Networker

Re: [Networker] NetWorker Retention Policy Qs?

2008-12-01 20:02:51
Subject: Re: [Networker] NetWorker Retention Policy Qs?
From: Preston de Guise <enterprise.backup AT GMAIL DOT COM>
To: NETWORKER AT LISTSERV.TEMPLE DOT EDU
Date: Tue, 2 Dec 2008 11:59:17 +1100
Hi Jonathan,

On 02/12/2008, at 10:43 , JGillTech wrote:

Now back to the example and perhaps I can apply the logic from above. The save-set on the full backup volume has a retention of 11/02/09, and a clone-id retention of 1/1/2009. This clone-id retention is for a single instance, the instance created during the normal full backup (2 months as specified by the client resource). The clone operation ran after the full backup completed, extending the save-time retention on the original volume to 11/02/09. This happened because the second instance (2nd clone-id) had a retention of 11/02/09... thus the save-set as a whole now has a retention of 11/02/09.

If I remember correctly from your example, it is more the case that the clone instance has a retention of 11/02/09; the original instance of the saveset had a retention period of only the 2 months that you'd referred to.

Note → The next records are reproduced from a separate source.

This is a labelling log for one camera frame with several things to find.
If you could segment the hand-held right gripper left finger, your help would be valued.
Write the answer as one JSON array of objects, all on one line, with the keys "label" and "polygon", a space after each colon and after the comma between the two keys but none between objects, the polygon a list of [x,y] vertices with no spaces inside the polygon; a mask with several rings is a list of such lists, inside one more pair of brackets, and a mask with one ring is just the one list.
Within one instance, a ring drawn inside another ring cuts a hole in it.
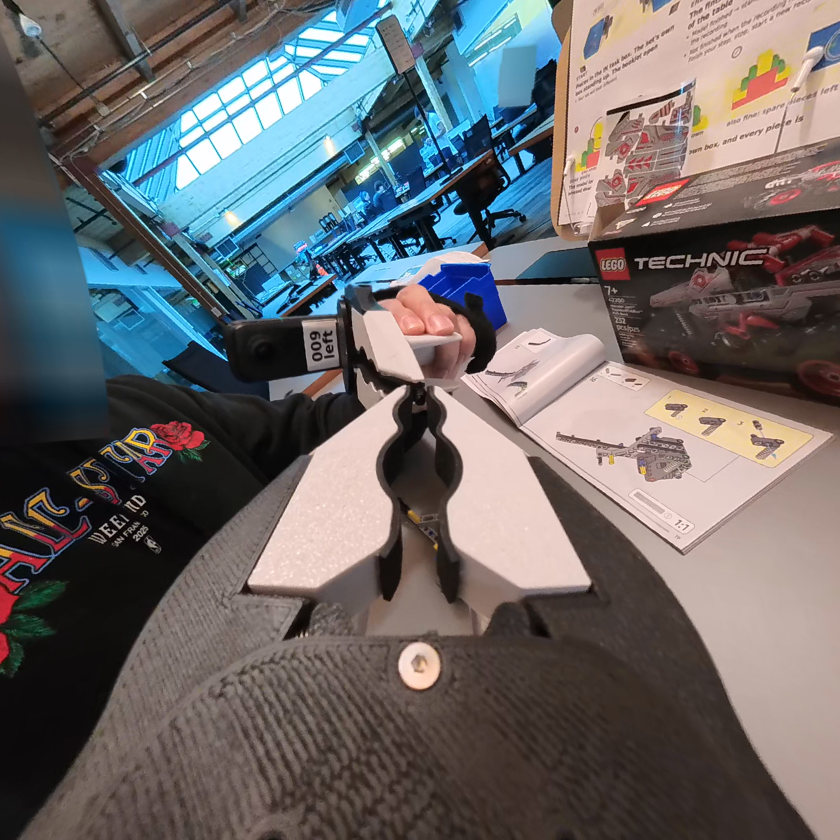
[{"label": "hand-held right gripper left finger", "polygon": [[402,466],[412,402],[411,388],[397,387],[311,453],[248,578],[252,592],[351,615],[393,598],[403,540],[391,471]]}]

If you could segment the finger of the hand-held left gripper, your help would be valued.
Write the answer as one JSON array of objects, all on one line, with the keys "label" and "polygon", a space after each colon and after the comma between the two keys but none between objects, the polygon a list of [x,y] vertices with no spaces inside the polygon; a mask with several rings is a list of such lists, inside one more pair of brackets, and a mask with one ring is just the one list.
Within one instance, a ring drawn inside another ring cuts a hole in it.
[{"label": "finger of the hand-held left gripper", "polygon": [[424,381],[406,336],[393,315],[383,308],[358,312],[358,351],[364,353],[373,371],[387,380],[403,384]]},{"label": "finger of the hand-held left gripper", "polygon": [[356,396],[364,408],[373,407],[395,389],[405,385],[404,379],[384,374],[373,367],[356,368]]}]

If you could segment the person's left forearm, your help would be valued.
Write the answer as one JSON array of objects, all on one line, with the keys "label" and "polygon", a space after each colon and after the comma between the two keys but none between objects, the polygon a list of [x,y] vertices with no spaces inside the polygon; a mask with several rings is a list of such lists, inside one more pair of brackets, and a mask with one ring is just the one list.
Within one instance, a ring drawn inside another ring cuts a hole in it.
[{"label": "person's left forearm", "polygon": [[220,431],[237,459],[264,480],[276,478],[364,413],[349,394],[310,398],[294,394],[277,402],[251,395],[204,393],[196,397],[205,419]]}]

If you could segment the grey desk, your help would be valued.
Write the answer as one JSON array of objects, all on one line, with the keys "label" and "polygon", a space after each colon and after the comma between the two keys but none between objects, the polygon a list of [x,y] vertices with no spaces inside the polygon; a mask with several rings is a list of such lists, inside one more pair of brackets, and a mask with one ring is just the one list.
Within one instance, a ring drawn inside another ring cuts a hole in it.
[{"label": "grey desk", "polygon": [[[520,332],[591,333],[618,361],[612,324],[595,285],[513,281],[548,251],[571,249],[557,237],[495,248],[461,245],[487,257],[508,324]],[[680,554],[598,489],[523,436],[495,406],[469,389],[455,396],[559,476],[632,541],[656,568],[701,635],[741,724],[767,769],[818,838],[838,838],[838,409],[716,381],[679,387],[759,409],[832,433],[833,440],[754,499],[716,532]],[[361,635],[460,634],[465,608],[437,589],[431,545],[403,529],[406,557],[393,602],[357,616]]]}]

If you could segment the person's left hand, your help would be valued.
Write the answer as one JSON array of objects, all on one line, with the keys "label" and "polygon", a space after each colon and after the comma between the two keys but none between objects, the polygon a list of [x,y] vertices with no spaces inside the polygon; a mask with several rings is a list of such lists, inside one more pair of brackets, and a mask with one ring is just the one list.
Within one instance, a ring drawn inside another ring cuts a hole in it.
[{"label": "person's left hand", "polygon": [[476,333],[466,317],[449,305],[436,302],[419,285],[405,287],[395,297],[380,303],[392,314],[405,336],[450,338],[457,334],[460,337],[457,341],[426,348],[427,359],[421,363],[425,378],[454,381],[466,373],[476,350]]}]

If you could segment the blue plastic bin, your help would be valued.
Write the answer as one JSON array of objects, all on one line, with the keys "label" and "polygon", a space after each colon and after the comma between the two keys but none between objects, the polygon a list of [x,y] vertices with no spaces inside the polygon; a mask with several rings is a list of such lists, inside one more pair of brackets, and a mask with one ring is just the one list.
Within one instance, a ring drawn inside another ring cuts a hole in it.
[{"label": "blue plastic bin", "polygon": [[444,263],[418,280],[428,291],[462,306],[468,294],[481,298],[483,311],[492,328],[498,331],[508,322],[497,284],[486,262]]}]

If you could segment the white paper sheet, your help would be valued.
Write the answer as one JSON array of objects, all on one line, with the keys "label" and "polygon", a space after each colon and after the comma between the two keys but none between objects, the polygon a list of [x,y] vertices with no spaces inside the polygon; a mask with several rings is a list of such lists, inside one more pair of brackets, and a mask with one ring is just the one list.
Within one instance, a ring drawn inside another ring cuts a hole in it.
[{"label": "white paper sheet", "polygon": [[418,274],[435,274],[440,271],[440,267],[444,265],[464,265],[464,264],[489,264],[487,257],[479,257],[475,254],[461,251],[448,250],[440,255],[429,257],[418,270]]}]

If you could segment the white instruction booklet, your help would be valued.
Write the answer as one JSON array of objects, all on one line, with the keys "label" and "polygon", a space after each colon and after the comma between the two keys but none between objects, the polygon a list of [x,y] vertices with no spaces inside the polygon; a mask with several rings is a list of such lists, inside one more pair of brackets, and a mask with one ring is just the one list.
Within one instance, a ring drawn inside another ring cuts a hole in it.
[{"label": "white instruction booklet", "polygon": [[681,553],[833,439],[609,361],[591,334],[528,330],[463,382]]}]

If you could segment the row of background wooden desks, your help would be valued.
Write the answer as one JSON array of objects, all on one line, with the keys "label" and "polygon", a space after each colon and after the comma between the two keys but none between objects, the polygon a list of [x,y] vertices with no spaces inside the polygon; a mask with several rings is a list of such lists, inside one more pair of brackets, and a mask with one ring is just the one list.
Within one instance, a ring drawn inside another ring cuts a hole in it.
[{"label": "row of background wooden desks", "polygon": [[412,227],[416,227],[428,250],[441,249],[442,239],[434,231],[434,214],[439,210],[444,196],[449,193],[456,193],[455,184],[462,176],[461,173],[464,168],[489,149],[494,149],[497,152],[493,143],[486,149],[480,149],[473,159],[459,167],[451,176],[447,176],[425,188],[418,196],[381,214],[367,225],[342,234],[325,246],[316,247],[313,251],[313,258],[318,262],[324,261],[341,265],[339,272],[350,271],[348,258],[351,250],[370,246],[376,254],[379,254],[378,243],[380,239],[391,241],[395,252],[399,256],[405,256],[402,238],[410,232]]}]

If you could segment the black office chair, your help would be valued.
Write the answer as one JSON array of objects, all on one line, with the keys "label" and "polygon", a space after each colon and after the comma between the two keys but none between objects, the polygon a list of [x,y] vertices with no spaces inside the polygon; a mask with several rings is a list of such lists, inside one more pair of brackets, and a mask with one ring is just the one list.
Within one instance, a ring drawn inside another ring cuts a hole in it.
[{"label": "black office chair", "polygon": [[526,215],[514,208],[496,212],[490,210],[493,202],[511,184],[511,178],[499,162],[494,149],[475,158],[461,174],[455,184],[458,198],[455,214],[469,217],[476,236],[488,249],[496,246],[492,231],[498,220],[516,218],[520,223],[527,222]]}]

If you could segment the black printed sweatshirt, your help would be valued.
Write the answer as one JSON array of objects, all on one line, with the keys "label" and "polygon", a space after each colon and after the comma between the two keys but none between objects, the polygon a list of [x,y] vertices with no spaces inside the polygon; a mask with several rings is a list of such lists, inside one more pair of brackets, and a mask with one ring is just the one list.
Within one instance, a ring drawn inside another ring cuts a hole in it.
[{"label": "black printed sweatshirt", "polygon": [[107,382],[104,437],[2,447],[2,838],[88,740],[144,624],[193,556],[273,479],[190,388]]}]

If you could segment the black toy set box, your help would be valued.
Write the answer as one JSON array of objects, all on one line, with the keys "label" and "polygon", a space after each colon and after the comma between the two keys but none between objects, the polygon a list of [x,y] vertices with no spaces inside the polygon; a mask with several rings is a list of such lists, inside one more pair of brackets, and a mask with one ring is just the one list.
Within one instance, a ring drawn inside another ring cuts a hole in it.
[{"label": "black toy set box", "polygon": [[589,247],[625,361],[838,405],[838,138],[661,182]]}]

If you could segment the sign on pole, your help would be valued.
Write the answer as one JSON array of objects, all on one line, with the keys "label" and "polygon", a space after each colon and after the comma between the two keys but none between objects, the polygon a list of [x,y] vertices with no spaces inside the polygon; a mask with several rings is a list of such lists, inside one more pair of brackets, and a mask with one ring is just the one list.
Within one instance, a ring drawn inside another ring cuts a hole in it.
[{"label": "sign on pole", "polygon": [[[427,69],[427,65],[422,56],[417,56],[414,53],[414,47],[409,42],[403,31],[402,24],[399,18],[393,14],[383,16],[375,25],[376,32],[389,56],[395,73],[401,76],[413,97],[416,107],[421,113],[421,120],[426,129],[428,137],[433,142],[437,156],[440,158],[444,166],[444,171],[448,176],[453,174],[452,168],[449,165],[446,153],[443,151],[439,138],[446,134],[446,131],[451,130],[452,126],[446,120],[442,120],[444,115],[443,104],[438,96],[434,81]],[[425,109],[417,92],[414,89],[412,80],[410,78],[411,71],[415,71],[418,79],[423,83],[423,89],[426,92],[427,99],[430,106],[430,111]],[[438,120],[443,126],[441,130],[435,129],[428,121],[428,114],[434,112],[438,116]]]}]

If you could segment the grey red sticker sheet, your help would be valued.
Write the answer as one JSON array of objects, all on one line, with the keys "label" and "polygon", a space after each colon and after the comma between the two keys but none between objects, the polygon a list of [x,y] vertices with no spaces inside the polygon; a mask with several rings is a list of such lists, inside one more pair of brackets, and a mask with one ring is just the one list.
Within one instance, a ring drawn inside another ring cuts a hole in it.
[{"label": "grey red sticker sheet", "polygon": [[681,176],[695,105],[695,80],[665,95],[606,111],[593,186],[595,209],[634,207],[661,182]]}]

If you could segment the grey motor black frame assembly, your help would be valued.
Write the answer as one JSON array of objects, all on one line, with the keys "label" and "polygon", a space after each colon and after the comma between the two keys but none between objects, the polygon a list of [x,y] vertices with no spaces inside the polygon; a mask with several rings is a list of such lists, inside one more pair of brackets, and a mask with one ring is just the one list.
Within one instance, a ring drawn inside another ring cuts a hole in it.
[{"label": "grey motor black frame assembly", "polygon": [[411,522],[434,546],[438,548],[438,518],[434,514],[421,514],[410,508],[402,498],[397,499],[403,516]]}]

Hopefully this is correct.  Now the problem:

How can I have a volume expiration based on a 2-month retention policy for my full backup volume, and a volume retention for 1-year on my clone volumes. If I understand correctly... the save-set retention is going to be the longest of any of the clone retentions. I hoped to automatically expire media, and recycle to other pools when needed. If the clone retention for the 2nd instance of the save-set is 1 year... the whole save-set won't expire...thus the volume won't expire until the clone expires.

If you've (for instance) come from a NetBackup background, you may find it confusing that NetWorker allows different retention times to be stored on the same volumes.

However, if you're referring to the clone saveset "forcing" the original saveset to hang around past its retention date, then...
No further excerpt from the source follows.